A few hours later the coaches came to a stop and we stepped off at a motorway service station, walking down the coach steps and entering the strange humdrum of civilization like submariners emerging from a submarine that has been roaming the seabed for months. Dazed, bleary and confused, it felt like being a tourist in a foreign land, gawping at the pleasures of normal life: newspapers, magazines, hot food, fast food, chocolate, freshly ground coffee, people in everyday clothes from all walks of life. I wandered across the car park with Merv and Gill, staggering on weary legs through the throng of commuters and Friday traffic, searching for the relative luxury of a porcelain toilet. Eyes followed and stared as we made our progress, fascinated by what must have looked like 270 scraggy and unwashed tramps flooding the services, stinking of the slime on a sewer rat’s belly. Inside everything felt so clean and polished after our feral woodland existence. In the toilets I caught sight of my reflection in a mirror and balked at the hollow mud-smeared face blinking back at me; no wonder people were staring. In W. H. Smith, Gill and I queued for an ice cream and sat outside on the grass with them, soaking up the sunshine, letting the warmth return feeling and form to our broken bodies.
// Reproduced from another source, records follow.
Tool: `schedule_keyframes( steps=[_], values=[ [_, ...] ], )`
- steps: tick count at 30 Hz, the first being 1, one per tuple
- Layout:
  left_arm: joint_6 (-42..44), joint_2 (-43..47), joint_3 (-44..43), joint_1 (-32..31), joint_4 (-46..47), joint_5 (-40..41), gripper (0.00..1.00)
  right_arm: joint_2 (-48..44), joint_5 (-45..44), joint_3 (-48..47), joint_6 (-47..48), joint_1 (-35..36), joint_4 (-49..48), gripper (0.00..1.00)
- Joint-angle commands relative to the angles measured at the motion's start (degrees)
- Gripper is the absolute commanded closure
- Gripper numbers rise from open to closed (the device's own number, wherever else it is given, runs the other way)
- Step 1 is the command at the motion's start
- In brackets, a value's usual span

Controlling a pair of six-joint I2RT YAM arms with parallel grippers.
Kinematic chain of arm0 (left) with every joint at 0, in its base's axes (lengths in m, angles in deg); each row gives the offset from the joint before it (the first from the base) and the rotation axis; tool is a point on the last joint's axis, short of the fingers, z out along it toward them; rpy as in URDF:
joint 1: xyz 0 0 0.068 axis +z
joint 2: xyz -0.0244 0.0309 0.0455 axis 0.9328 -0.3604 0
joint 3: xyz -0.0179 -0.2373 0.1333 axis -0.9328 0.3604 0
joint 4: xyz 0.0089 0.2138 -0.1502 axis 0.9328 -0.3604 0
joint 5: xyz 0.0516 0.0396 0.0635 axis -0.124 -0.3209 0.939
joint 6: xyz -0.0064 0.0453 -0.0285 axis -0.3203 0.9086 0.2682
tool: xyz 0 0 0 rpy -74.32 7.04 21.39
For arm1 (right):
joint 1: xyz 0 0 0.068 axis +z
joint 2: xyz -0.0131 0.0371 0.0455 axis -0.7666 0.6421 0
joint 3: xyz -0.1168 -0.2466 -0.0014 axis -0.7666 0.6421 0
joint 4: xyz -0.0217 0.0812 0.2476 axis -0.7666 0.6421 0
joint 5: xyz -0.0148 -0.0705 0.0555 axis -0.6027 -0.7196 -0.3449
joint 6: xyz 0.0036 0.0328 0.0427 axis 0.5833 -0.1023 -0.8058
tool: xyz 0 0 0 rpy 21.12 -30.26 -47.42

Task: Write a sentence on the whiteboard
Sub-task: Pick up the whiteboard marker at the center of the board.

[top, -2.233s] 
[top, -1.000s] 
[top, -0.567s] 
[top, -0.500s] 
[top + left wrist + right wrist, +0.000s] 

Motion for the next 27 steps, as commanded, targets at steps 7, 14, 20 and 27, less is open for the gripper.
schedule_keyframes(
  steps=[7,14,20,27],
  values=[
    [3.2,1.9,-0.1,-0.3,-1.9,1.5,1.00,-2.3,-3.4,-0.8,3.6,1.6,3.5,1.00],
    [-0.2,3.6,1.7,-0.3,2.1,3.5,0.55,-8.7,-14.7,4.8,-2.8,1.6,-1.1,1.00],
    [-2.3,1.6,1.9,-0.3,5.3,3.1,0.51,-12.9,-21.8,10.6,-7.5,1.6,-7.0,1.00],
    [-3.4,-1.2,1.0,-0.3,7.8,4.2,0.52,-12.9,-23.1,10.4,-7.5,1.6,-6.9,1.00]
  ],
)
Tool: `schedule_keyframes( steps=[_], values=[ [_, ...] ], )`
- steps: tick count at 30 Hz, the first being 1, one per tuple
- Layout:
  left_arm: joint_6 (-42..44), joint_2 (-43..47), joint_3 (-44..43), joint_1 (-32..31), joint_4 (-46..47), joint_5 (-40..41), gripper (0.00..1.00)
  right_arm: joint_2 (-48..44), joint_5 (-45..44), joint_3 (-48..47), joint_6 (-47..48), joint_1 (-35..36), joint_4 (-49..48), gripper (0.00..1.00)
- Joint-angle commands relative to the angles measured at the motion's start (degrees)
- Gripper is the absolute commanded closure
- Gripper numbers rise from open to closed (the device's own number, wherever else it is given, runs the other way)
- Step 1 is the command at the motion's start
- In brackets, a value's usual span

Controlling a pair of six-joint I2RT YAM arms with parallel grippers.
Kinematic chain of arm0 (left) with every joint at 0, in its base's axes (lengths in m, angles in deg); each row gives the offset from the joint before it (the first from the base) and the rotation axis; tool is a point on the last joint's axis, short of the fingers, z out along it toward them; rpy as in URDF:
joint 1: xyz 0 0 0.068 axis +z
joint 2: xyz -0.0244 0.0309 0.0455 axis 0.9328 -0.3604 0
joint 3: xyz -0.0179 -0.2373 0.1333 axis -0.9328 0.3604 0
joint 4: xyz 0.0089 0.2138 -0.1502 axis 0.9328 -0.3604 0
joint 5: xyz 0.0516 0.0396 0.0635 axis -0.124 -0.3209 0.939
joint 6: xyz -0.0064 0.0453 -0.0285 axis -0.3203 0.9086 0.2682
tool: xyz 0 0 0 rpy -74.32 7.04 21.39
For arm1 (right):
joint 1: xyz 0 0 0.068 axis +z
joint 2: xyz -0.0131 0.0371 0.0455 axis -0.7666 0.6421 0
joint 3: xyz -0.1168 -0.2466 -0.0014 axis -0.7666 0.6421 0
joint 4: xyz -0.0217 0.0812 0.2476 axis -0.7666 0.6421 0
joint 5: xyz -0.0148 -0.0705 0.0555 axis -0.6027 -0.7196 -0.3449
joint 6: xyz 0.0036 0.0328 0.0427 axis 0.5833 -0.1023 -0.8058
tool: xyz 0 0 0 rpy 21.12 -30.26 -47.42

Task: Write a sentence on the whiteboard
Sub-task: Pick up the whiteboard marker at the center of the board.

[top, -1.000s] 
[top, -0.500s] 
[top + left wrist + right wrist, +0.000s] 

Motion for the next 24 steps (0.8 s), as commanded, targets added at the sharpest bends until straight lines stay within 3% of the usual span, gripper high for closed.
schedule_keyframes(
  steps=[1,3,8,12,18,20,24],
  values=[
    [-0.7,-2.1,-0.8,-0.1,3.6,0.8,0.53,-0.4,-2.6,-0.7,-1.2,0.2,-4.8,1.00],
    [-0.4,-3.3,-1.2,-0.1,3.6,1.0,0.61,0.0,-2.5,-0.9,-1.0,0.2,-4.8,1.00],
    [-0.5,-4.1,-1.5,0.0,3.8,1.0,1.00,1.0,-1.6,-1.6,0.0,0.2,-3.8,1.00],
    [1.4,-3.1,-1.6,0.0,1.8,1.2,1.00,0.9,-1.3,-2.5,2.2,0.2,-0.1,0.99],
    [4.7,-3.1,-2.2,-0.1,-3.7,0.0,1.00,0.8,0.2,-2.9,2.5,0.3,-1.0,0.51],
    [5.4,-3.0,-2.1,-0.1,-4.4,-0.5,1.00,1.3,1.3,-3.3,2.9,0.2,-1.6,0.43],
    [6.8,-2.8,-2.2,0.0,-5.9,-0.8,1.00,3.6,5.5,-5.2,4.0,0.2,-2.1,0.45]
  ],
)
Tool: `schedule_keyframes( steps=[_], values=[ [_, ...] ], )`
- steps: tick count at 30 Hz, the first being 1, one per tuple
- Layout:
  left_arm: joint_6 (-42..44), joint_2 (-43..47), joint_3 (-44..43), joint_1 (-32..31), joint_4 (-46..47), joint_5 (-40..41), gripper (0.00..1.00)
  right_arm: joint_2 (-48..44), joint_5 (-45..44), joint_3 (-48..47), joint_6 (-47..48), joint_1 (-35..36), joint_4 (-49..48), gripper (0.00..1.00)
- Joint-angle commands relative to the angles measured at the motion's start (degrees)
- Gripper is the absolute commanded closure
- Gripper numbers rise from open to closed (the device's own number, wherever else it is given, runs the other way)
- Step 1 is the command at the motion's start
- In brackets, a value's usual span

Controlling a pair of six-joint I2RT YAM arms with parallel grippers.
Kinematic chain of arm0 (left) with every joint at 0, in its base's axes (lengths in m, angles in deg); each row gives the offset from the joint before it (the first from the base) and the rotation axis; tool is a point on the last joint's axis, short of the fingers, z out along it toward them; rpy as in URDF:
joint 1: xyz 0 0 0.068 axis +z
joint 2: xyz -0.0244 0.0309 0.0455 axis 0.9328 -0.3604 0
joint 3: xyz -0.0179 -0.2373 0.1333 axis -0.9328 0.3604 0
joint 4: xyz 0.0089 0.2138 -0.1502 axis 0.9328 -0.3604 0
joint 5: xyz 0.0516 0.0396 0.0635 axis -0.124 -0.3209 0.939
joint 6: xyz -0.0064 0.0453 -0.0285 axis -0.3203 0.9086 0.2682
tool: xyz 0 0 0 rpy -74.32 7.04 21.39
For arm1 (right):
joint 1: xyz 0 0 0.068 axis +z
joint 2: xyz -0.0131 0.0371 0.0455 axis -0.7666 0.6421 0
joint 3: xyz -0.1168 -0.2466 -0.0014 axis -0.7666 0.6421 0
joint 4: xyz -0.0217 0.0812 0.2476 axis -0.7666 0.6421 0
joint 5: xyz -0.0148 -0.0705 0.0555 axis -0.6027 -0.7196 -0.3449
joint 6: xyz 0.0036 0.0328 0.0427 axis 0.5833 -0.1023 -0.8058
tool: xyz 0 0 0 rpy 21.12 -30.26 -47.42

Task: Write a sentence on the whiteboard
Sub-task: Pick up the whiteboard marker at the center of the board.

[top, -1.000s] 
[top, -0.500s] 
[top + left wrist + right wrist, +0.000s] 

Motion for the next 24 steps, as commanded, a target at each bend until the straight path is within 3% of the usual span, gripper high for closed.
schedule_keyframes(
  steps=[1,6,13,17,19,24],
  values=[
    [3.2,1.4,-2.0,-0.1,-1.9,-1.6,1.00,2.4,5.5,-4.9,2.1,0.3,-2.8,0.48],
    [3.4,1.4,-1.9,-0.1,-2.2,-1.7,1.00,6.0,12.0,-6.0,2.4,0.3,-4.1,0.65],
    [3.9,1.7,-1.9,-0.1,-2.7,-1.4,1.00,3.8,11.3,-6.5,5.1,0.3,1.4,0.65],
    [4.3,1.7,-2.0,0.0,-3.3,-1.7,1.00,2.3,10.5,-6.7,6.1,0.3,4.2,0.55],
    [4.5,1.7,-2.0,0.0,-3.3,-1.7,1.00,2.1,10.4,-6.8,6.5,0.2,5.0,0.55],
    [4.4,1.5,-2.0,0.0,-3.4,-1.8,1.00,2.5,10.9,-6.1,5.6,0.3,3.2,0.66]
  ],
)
Looking around, I noticed that the service station seemed particularly busy, heaving with families and cars laden with luggage; bikes clung to roof racks and back windows were obscured by bags and bedding. Children ran up and down outside, skipping between benches and picnic tables with an excited holiday spirit. I sensed a feeling of careless freedom in the air.

‘It’s really busy, isn’t it?’ I wondered out loud. ‘What’s going on that we don’t know about?’ I poked the wooden stick of my now finished ice cream into the grass.

‘I don’t care as long as it doesn’t stop us from getting home, to a shower and my bed,’ Gill replied, closing her eyes and tilting her face towards the sun. ‘This sunshine is lovely, isn’t it? Why couldn’t we have had weather like this for the last five days? Brecon would be a totally different place if the sun ever shone there.’

I continued to watch the merry children skipping outside, their smiling parents, wagging dogs’ tails and cars packed high with luggage, and then the reason for this convivial scene dawned on me: it was Good Friday, the beginning of the long Easter weekend, and everyone here was on holiday. I was so out of touch I hadn’t even known that it was Easter weekend. Stranded in the remote isolation and seclusion of Brecon had completely cut us off, severing my grasp of normal life. I had only been away for five days but it felt like an entire lifetime.

Crychan’s was over. It had been hell, but it was over and we were shattered. It had been far more miserable than even Brecon had promised, but we all passed the end-of-term test and now just a mere week separated us from three weeks of gluttonous freedom beyond the Academy gates.

And during that week, while the Intermediate and Senior intakes spent their days pacing the parade square rehearsing for the Sovereign’s Parade, we suddenly had relatively little to do. After thirteen weeks in the fast lane, life slowed to walking pace and in Eleven Platoon we found ourselves absurdly bored. Confident that we could now iron and polish, SSgt Cox left us to it, while Captain Trunchbull disappeared into her study to write completely bipolar reports on us all. Without someone shouting and ordering us about we suddenly didn’t know how to behave, lost without the regulated guidance we had grown accustomed to. And soon we became bored, bored, bored.